Currently, students can get low-interest loans from a federal program or from a bank. The proposal in Congress would take the program out of the hands of for-profit lenders. The huge subsidies -- now being used to pad the pockets of bank executives -- would instead fund more government loans.

The Congressional Budget Office estimates that the plan would save the government $87 billion in subsidies over the next decade. Just think of what $87 billion could do, if reinvested in students. The proposal also would block a scheduled increase in the loan rates to 6.8% in 2012 from 3.4% in 2011. The bill would allocate $40 billion of the money saved to government Pell Grants, which benefit low-income students. The maximum annual grant would go up -- to $6,900 by 2019 from $5,450 in 2010.

If Congress helps more students afford college, more could go on to invent the next supercomputer, write the great American novel, cure cancer or solve the climate change crisis. We’re already working on all of these issues, but we need the government’s help to succeed.
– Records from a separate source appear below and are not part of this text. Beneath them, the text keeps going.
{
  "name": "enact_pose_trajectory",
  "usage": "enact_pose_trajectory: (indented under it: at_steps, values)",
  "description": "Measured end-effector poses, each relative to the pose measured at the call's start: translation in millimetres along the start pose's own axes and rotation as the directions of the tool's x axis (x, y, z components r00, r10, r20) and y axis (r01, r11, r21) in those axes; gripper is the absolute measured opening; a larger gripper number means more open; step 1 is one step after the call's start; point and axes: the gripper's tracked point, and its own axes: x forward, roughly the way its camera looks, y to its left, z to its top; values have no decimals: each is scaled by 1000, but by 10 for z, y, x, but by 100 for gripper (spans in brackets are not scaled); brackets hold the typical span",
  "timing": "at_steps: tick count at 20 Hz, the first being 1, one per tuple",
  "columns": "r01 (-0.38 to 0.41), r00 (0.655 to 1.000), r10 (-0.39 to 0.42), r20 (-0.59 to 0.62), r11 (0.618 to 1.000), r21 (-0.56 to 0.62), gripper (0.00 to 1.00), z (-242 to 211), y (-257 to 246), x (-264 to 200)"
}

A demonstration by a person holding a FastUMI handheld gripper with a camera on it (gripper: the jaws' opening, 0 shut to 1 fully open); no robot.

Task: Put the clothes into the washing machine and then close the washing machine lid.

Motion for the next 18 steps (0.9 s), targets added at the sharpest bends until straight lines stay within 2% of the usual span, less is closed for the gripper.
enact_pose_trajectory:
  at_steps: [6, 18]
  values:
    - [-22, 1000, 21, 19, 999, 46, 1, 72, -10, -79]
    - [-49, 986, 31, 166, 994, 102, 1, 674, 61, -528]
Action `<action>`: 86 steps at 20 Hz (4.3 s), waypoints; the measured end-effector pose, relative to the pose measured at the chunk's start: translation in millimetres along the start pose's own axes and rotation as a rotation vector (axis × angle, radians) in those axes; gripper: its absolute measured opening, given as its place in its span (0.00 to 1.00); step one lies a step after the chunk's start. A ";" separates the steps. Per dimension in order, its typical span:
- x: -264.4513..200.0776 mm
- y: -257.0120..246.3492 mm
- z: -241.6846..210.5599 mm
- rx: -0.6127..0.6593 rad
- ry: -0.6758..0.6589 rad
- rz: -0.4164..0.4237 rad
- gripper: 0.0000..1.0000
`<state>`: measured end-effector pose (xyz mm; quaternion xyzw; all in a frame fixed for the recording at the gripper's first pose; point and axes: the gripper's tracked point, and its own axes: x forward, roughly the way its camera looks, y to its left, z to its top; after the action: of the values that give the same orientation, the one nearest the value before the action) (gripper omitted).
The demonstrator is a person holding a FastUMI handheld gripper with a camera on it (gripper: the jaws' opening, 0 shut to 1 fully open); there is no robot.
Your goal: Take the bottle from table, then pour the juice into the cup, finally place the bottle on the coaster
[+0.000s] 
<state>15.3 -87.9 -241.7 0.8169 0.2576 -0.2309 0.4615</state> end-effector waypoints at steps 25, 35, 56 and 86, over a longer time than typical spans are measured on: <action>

The private lending companies argue that cutting out banks could result in more lost jobs. But the number of loan officer jobs that might be eliminated is far outweighed by the thousands of new jobs that could be created when you help more students go to college, thrive and start their own companies.

The lenders even have the audacity to argue that cutting out the banks takes away an important revenue stream at a time when they’re already hurting. This is exactly the problem with the current system: It puts the lenders before students.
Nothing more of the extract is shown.